1794: La Mort de Vincent Malignon, trait historique, in 1 act
1798: L'Épreuve par ressemblance, one-act comedy, in verse
1799: L'Auteur dans son ménage, one-act comedy, in prose, mingled with ariettes
1799: L'Épicière bel-esprit, one-act comedy, in prose, with François Bernard-Valville
1799: Les Femmes politiques, three-act comedy in verse
1799: Pygmalion à Saint-Maur, farce-anecdotique in 1 act and vaudevilles, with Bernard-Valville and Étienne Crétu
1800: Le Nouveau débarqué, one-act comedy, mingled with vaudevilles
1801: Pont-de-Veyle, ou le Bonnet de docteur, one-act vaudeville
1801: Quel est le plus ridicule ? ou La Gravure en action, one-act folie-vaudeville, with Crétu and Morel
1802: Les Amants vendéens, 4 vols.
1810: Couplets du Roman, music by Charles-Henri Plantade, arrangement for voice and piano by Narcisse Carbonel
1814: Récit de la captivité et de la délivrance de M. l'abbé Desmazure
1816: Le Médisant, three-act comedy
1818: Fables, 1818
1819: Proverbes dramatiques, 2 vols.
1820: Manon Lescaut ou Le Chevalier des Grieux, three-act melodrama
1820: Le Flatteur, five-act comedy in verse
1825: Cours de littérature dramatique ou Recueil par ordre de matières des feuilletons de Geoffroy, précédé d'une notice historique sur sa vie et ses ouvrages, 6 vols.
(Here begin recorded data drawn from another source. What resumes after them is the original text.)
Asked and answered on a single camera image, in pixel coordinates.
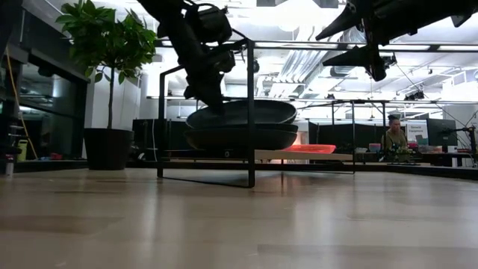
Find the computer monitor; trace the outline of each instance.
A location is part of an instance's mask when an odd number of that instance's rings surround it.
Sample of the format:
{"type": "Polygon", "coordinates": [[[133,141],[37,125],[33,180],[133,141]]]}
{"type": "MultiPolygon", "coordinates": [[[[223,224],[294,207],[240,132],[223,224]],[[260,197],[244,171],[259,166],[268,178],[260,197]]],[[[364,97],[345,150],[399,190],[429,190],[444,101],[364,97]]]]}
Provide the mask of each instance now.
{"type": "Polygon", "coordinates": [[[454,120],[426,119],[430,146],[458,146],[454,120]]]}

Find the light wood floor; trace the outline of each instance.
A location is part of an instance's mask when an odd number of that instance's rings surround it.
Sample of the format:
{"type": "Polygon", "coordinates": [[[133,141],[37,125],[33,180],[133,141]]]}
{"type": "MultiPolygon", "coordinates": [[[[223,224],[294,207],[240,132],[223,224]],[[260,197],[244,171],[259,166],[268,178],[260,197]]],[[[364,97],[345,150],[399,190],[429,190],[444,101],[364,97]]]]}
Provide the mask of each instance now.
{"type": "Polygon", "coordinates": [[[478,268],[476,183],[261,176],[252,190],[156,181],[145,169],[1,179],[0,268],[478,268]]]}

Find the red tray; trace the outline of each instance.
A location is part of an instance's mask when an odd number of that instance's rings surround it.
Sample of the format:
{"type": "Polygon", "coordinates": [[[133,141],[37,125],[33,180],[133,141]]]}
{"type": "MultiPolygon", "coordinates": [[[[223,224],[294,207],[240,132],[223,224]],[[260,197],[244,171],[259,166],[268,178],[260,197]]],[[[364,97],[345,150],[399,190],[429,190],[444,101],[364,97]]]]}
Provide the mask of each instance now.
{"type": "Polygon", "coordinates": [[[334,145],[293,145],[284,149],[284,151],[331,154],[334,152],[335,148],[336,146],[334,145]]]}

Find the person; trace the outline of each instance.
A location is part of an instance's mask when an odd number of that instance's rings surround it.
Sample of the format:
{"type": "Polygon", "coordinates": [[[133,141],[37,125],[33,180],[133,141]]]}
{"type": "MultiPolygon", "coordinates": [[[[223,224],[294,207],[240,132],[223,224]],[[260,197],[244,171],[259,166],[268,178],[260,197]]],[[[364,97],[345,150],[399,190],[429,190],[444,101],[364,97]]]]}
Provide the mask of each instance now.
{"type": "Polygon", "coordinates": [[[386,149],[392,149],[392,147],[406,147],[406,136],[405,132],[400,128],[400,120],[394,115],[390,115],[388,116],[388,125],[390,126],[390,129],[385,133],[386,149]]]}

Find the black plant pot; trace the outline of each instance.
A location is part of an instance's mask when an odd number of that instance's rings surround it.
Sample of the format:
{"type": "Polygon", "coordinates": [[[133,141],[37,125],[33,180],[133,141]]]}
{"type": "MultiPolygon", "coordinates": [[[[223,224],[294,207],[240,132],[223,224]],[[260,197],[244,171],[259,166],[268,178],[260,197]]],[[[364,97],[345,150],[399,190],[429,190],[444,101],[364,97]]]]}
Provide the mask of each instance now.
{"type": "Polygon", "coordinates": [[[84,144],[91,170],[123,170],[134,132],[114,129],[85,129],[84,144]]]}
1827: Les Jésuites, ou les autres Tartuffes, five-act comedy in verse
1828–1829: Histoire des bêtes parlantes, depuis 89 jusqu'à 124, par un chien de berger, 2 vols.
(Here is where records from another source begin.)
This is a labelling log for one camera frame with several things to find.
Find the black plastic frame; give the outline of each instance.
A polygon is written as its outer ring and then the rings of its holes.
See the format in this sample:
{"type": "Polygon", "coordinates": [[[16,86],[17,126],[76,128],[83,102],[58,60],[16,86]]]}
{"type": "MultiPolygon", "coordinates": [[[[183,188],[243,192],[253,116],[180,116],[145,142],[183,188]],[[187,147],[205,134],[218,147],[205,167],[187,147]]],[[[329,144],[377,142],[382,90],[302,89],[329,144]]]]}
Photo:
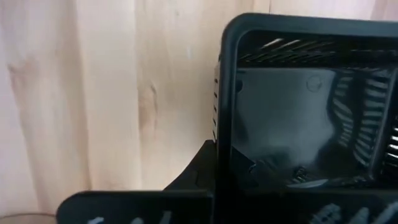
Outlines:
{"type": "MultiPolygon", "coordinates": [[[[234,18],[223,32],[220,57],[216,134],[218,163],[215,205],[216,211],[221,213],[228,206],[226,204],[223,205],[222,202],[225,202],[225,198],[228,198],[228,195],[234,190],[230,187],[230,183],[233,180],[230,173],[230,158],[238,48],[251,48],[253,46],[252,42],[242,44],[239,41],[245,34],[254,30],[398,39],[398,24],[393,22],[277,16],[256,13],[242,14],[234,18]]],[[[386,146],[387,141],[385,139],[380,141],[382,141],[380,142],[381,147],[386,146]]]]}

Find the dark edge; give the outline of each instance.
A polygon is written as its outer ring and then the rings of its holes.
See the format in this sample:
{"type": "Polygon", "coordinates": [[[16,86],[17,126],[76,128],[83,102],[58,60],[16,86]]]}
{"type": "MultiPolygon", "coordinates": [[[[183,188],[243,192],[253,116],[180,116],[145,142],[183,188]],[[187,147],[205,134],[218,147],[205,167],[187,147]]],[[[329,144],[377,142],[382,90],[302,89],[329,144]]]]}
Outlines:
{"type": "Polygon", "coordinates": [[[381,124],[383,125],[382,129],[377,134],[376,142],[375,142],[375,154],[372,157],[372,160],[369,165],[369,176],[372,180],[377,180],[380,176],[380,170],[383,162],[383,156],[387,151],[387,147],[390,141],[390,136],[392,132],[392,124],[393,120],[395,120],[396,114],[395,106],[392,104],[393,99],[396,96],[397,91],[397,72],[398,70],[394,68],[392,71],[392,76],[390,80],[389,89],[387,91],[388,98],[386,99],[386,107],[387,110],[384,112],[381,124]]]}

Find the black plastic part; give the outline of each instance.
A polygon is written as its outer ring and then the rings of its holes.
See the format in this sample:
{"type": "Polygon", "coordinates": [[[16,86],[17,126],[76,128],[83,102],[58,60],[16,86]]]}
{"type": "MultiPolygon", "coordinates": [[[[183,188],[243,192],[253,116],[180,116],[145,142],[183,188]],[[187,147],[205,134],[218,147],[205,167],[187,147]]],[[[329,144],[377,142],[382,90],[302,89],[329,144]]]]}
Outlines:
{"type": "Polygon", "coordinates": [[[57,210],[58,224],[211,223],[212,195],[206,191],[82,192],[57,210]]]}
{"type": "MultiPolygon", "coordinates": [[[[394,103],[397,100],[397,50],[398,24],[392,22],[265,14],[238,16],[228,24],[222,38],[220,76],[215,78],[214,142],[206,141],[164,191],[82,192],[61,204],[57,211],[58,223],[334,223],[331,220],[397,223],[398,193],[394,184],[398,183],[398,105],[394,103]],[[339,78],[349,77],[344,74],[347,71],[359,78],[372,77],[380,70],[388,71],[387,80],[381,77],[384,83],[377,87],[388,86],[386,91],[378,92],[385,96],[377,101],[383,105],[376,111],[382,113],[381,120],[377,120],[381,124],[370,129],[369,145],[377,148],[377,153],[362,164],[363,159],[356,158],[359,169],[363,169],[364,164],[371,165],[361,173],[365,175],[330,180],[321,190],[287,189],[284,179],[275,179],[260,168],[261,164],[248,158],[247,152],[233,146],[234,128],[239,129],[240,137],[248,135],[244,119],[235,114],[236,94],[244,93],[248,87],[244,80],[237,80],[238,70],[265,69],[264,74],[270,74],[267,69],[275,68],[280,68],[276,72],[279,75],[292,68],[297,69],[297,73],[312,69],[333,71],[338,78],[331,80],[331,89],[339,78]]],[[[317,82],[307,83],[310,92],[316,92],[317,86],[317,82]]],[[[364,100],[358,94],[364,86],[364,80],[354,80],[348,87],[349,97],[341,98],[350,104],[353,114],[363,112],[363,104],[355,102],[364,100]]],[[[327,101],[328,118],[338,137],[338,130],[344,125],[338,115],[330,112],[333,98],[327,101]]],[[[353,116],[353,123],[360,124],[361,119],[353,116]]],[[[360,130],[354,125],[352,132],[359,136],[360,130]]],[[[354,140],[348,141],[347,148],[354,143],[354,140]]],[[[336,145],[324,148],[339,149],[336,145]]],[[[357,153],[358,149],[352,148],[349,154],[357,153]]],[[[329,175],[325,170],[335,168],[335,162],[331,165],[322,159],[331,157],[339,159],[340,156],[330,150],[319,150],[317,161],[323,161],[320,163],[322,177],[329,175]]],[[[283,154],[273,159],[281,163],[287,161],[283,154]]],[[[311,174],[305,166],[291,168],[292,178],[300,181],[306,182],[311,174]]]]}
{"type": "Polygon", "coordinates": [[[216,169],[216,145],[207,140],[187,168],[165,190],[214,191],[216,169]]]}
{"type": "MultiPolygon", "coordinates": [[[[217,179],[215,193],[216,220],[228,214],[228,197],[237,189],[231,187],[236,178],[232,170],[232,137],[236,108],[236,74],[238,68],[387,68],[396,67],[398,62],[398,25],[393,22],[352,21],[343,19],[321,19],[310,17],[274,16],[265,14],[243,14],[233,19],[223,33],[220,55],[220,78],[217,115],[217,179]],[[267,43],[278,38],[288,39],[285,45],[267,49],[267,43]],[[281,47],[306,40],[313,48],[301,50],[281,47]],[[319,40],[314,43],[308,40],[319,40]],[[333,42],[331,48],[321,44],[333,42]]],[[[378,132],[379,151],[373,157],[371,178],[377,179],[384,152],[390,136],[385,122],[393,114],[384,112],[384,124],[378,132]]]]}

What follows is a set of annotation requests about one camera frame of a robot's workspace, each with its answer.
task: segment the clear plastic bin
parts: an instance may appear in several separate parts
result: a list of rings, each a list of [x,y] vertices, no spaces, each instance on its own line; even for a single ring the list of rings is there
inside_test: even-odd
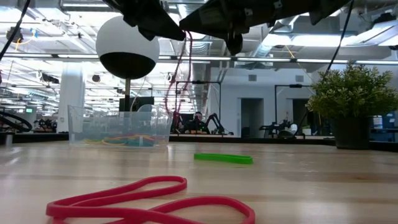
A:
[[[161,106],[144,105],[137,112],[88,115],[68,106],[69,142],[74,145],[125,147],[166,146],[172,117]]]

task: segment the wooden table
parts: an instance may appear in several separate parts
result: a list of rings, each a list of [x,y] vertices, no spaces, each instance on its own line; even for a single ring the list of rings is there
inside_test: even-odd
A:
[[[245,154],[255,164],[194,161],[194,152]],[[203,143],[172,143],[166,149],[71,148],[66,142],[1,148],[0,220],[49,223],[48,202],[153,175],[181,175],[188,179],[188,189],[117,206],[151,208],[179,198],[224,195],[252,207],[256,223],[398,223],[398,154],[330,146]],[[204,223],[234,224],[243,219],[221,206],[174,214]]]

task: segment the black plant pot
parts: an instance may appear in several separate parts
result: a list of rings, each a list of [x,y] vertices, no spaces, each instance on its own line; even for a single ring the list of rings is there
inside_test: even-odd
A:
[[[339,118],[333,121],[338,149],[369,149],[371,118]]]

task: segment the green rubber band
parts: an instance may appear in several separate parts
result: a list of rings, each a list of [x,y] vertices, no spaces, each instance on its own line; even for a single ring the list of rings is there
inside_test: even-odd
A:
[[[200,160],[232,162],[237,164],[253,164],[253,158],[251,156],[203,153],[203,154],[195,154],[193,158]]]

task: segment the black and white sphere
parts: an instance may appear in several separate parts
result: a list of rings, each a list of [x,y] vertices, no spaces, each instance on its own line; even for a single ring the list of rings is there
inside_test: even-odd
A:
[[[104,67],[119,78],[138,79],[154,69],[159,59],[159,41],[149,41],[123,21],[123,16],[106,21],[98,31],[96,50]]]
1830: De l'Abolition des privilèges et de l'émancipation des théâtres, with François-Joseph Fétis
1831: Quatre millions à retrancher du budget de 1831
undated: Les Intrigants démasqués, ou le Souper de Forget aux Saintes-Claires, avec des notes instructives
undated: Les Émigrés à l'île d'Yeu, divertissement en un acte en vaudevilles et en prose

Bibliography 
 Émile Lefranc, Histoire élémentaire et critique de la littérature, 1841, (p. 328–329)
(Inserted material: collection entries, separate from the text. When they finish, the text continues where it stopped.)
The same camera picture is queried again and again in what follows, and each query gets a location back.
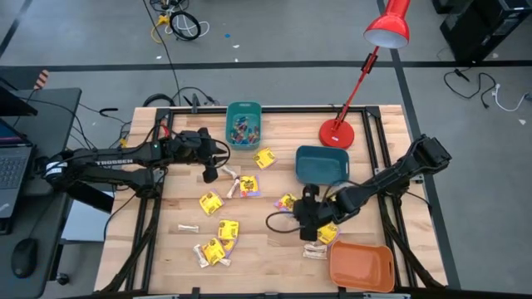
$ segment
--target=orange bin
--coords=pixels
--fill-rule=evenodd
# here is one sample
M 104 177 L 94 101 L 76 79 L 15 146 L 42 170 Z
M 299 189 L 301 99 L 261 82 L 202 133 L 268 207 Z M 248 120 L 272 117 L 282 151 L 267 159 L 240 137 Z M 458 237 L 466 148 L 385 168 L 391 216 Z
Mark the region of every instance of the orange bin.
M 365 246 L 336 241 L 331 246 L 330 275 L 340 287 L 391 292 L 394 287 L 393 255 L 386 246 Z

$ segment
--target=wooden table
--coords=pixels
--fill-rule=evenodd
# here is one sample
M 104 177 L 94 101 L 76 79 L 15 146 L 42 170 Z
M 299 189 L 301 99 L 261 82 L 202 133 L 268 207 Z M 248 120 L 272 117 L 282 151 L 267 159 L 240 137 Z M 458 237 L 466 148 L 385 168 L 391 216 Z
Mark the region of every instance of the wooden table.
M 392 162 L 406 153 L 411 143 L 405 117 L 400 105 L 381 105 L 382 122 L 387 137 Z M 280 234 L 269 231 L 264 225 L 268 214 L 277 209 L 273 203 L 285 193 L 299 196 L 303 185 L 294 173 L 294 157 L 300 145 L 320 145 L 319 126 L 334 117 L 329 113 L 263 114 L 260 148 L 269 147 L 278 161 L 266 170 L 252 160 L 254 152 L 232 151 L 229 165 L 239 174 L 256 174 L 260 179 L 262 196 L 250 199 L 229 199 L 215 214 L 207 217 L 200 208 L 199 198 L 211 189 L 226 194 L 233 180 L 219 172 L 212 184 L 202 180 L 201 166 L 171 165 L 165 179 L 162 210 L 155 245 L 154 263 L 150 279 L 150 293 L 185 293 L 200 287 L 202 293 L 261 293 L 261 292 L 336 292 L 328 274 L 328 261 L 302 257 L 304 242 L 298 233 Z M 138 145 L 154 124 L 155 108 L 137 108 L 131 125 L 129 146 Z M 355 130 L 355 142 L 349 148 L 350 179 L 362 182 L 372 176 L 362 117 L 349 114 L 347 121 Z M 207 126 L 213 138 L 224 140 L 225 115 L 177 115 L 174 130 L 197 130 Z M 373 139 L 378 147 L 377 130 L 372 122 Z M 383 167 L 381 156 L 379 164 Z M 410 191 L 424 197 L 423 187 L 413 184 Z M 119 208 L 131 191 L 116 195 L 113 210 Z M 411 250 L 425 268 L 441 283 L 446 283 L 441 255 L 436 243 L 431 216 L 426 204 L 411 195 L 403 196 L 402 212 L 405 219 Z M 393 218 L 391 204 L 388 203 Z M 139 201 L 133 200 L 111 221 L 95 289 L 101 289 L 118 272 L 131 252 L 131 243 Z M 240 221 L 239 242 L 230 259 L 230 267 L 217 264 L 200 268 L 192 247 L 206 244 L 216 236 L 220 219 Z M 199 225 L 199 233 L 177 230 L 179 223 Z M 278 229 L 292 228 L 294 220 L 272 218 Z M 382 245 L 384 234 L 377 206 L 377 198 L 370 199 L 354 218 L 340 225 L 340 239 L 347 242 Z M 396 249 L 401 281 L 407 285 L 402 255 Z M 140 286 L 142 258 L 137 267 L 135 287 Z

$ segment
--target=laptop keyboard
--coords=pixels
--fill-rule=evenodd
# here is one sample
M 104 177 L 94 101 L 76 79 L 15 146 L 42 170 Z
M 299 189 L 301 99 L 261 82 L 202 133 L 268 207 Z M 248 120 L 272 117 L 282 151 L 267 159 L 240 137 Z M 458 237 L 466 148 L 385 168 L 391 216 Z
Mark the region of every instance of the laptop keyboard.
M 0 189 L 18 188 L 26 157 L 0 157 Z

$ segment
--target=teal bin
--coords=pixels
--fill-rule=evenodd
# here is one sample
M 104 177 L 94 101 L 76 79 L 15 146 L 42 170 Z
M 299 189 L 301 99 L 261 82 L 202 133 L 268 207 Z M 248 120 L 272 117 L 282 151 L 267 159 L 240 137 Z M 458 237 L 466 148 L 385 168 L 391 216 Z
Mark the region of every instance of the teal bin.
M 349 179 L 349 154 L 332 147 L 300 146 L 296 152 L 296 177 L 303 184 L 324 185 Z
M 259 147 L 262 107 L 256 102 L 235 102 L 227 107 L 225 139 L 235 150 Z

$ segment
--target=yellow candy wrapper
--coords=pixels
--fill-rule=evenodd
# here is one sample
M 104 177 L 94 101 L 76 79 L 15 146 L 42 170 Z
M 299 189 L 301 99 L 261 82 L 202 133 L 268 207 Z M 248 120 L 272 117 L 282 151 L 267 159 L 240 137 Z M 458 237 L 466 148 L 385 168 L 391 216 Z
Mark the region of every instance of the yellow candy wrapper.
M 238 239 L 235 240 L 219 240 L 225 250 L 225 258 L 229 258 L 229 255 L 233 251 L 234 245 L 238 242 Z
M 293 203 L 298 200 L 293 194 L 285 194 L 280 200 L 273 205 L 281 211 L 293 212 Z
M 277 161 L 277 158 L 275 158 L 275 155 L 273 154 L 270 148 L 265 148 L 260 150 L 255 156 L 253 156 L 253 160 L 255 160 L 255 163 L 257 163 L 259 168 L 265 169 L 275 163 L 275 161 Z
M 217 238 L 212 238 L 209 243 L 204 245 L 201 249 L 211 266 L 215 265 L 215 263 L 225 257 L 224 247 L 222 247 L 222 244 Z
M 340 228 L 334 223 L 329 223 L 318 230 L 318 240 L 328 245 L 336 240 L 339 234 Z
M 210 216 L 224 205 L 224 200 L 215 191 L 210 191 L 199 199 L 199 205 Z
M 240 177 L 240 197 L 259 196 L 259 177 L 256 175 Z
M 220 240 L 235 240 L 239 236 L 239 222 L 221 220 L 218 226 L 218 238 Z
 François-Xavier de Feller, Biographie universelle, vol.8, 1844, (p. 343) (Read online) 
 Joseph-Marie Quérard, Charles Louandre, La littérature française contemporaine: XIXe siècle, 1852, (p. 130)
 Charles Dezobry, Théodore Bachelet, Dictionnaire général de biographie et d'histoire, 1866, (p. 1209)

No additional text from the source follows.